Stored data:
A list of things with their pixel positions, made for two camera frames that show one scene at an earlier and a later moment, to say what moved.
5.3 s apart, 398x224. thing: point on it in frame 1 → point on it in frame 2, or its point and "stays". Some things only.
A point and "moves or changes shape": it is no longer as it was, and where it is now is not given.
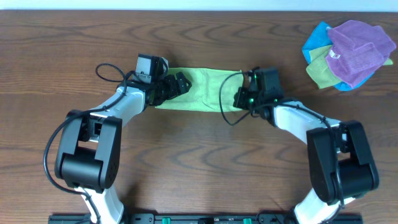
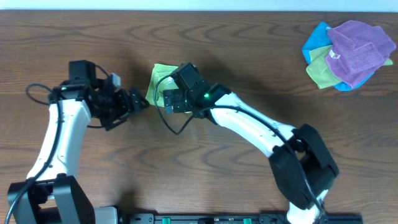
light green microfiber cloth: x=203 y=94 moves or changes shape
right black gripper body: x=245 y=94 → x=173 y=100
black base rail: x=201 y=218 stays
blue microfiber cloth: x=319 y=38 stays
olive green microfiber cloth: x=318 y=70 stays
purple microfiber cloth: x=357 y=50 stays
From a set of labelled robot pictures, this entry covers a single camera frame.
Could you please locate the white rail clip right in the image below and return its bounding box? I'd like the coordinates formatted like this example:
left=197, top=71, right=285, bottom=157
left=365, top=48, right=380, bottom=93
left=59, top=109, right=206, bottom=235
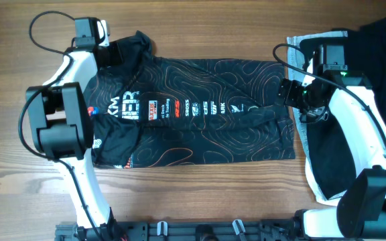
left=232, top=219, right=247, bottom=241

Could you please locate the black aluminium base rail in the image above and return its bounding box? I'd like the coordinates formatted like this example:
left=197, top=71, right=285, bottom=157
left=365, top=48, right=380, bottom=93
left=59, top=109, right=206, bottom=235
left=54, top=219, right=301, bottom=241

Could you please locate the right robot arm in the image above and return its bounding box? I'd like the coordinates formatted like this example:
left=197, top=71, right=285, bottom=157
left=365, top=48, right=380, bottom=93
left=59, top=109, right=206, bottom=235
left=276, top=44, right=386, bottom=240

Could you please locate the white rail clip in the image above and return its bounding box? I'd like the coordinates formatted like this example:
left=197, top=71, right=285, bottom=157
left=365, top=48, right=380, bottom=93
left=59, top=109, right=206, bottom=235
left=157, top=221, right=168, bottom=236
left=232, top=219, right=247, bottom=241

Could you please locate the black printed cycling jersey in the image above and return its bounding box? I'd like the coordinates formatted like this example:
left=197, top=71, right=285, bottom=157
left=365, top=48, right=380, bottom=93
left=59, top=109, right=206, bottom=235
left=83, top=32, right=295, bottom=169

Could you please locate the white rail clip left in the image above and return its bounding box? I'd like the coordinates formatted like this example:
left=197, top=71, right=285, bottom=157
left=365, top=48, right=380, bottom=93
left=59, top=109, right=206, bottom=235
left=157, top=221, right=168, bottom=236

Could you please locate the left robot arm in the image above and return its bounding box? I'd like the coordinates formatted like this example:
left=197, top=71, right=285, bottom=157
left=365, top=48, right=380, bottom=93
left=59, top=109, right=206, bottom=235
left=18, top=17, right=126, bottom=240

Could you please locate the black and white shirt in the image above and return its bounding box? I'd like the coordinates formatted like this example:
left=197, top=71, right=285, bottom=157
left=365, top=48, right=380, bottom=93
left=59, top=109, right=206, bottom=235
left=287, top=31, right=386, bottom=206

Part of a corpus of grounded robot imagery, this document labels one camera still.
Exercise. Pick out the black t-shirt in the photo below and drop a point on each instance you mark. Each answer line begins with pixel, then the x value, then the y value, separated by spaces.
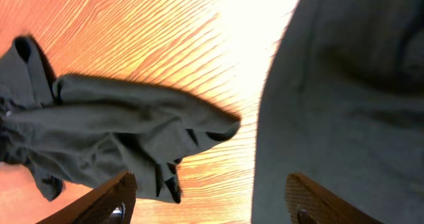
pixel 86 129

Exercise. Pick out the dark navy garment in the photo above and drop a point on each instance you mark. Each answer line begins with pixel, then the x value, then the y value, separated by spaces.
pixel 343 104

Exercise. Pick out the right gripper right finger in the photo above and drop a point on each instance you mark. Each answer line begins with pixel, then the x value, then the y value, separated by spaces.
pixel 310 203

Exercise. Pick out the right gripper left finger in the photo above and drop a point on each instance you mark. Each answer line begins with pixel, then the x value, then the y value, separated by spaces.
pixel 111 203

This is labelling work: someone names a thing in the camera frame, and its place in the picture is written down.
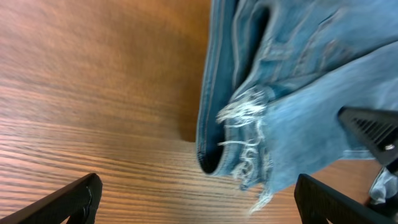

Description of the task:
Copy all the lines from the data above that hold the word "microfiber".

Answer area:
light green microfiber cloth: x=203 y=94 moves or changes shape
blue microfiber cloth: x=319 y=38 stays
olive green microfiber cloth: x=318 y=70 stays
purple microfiber cloth: x=357 y=50 stays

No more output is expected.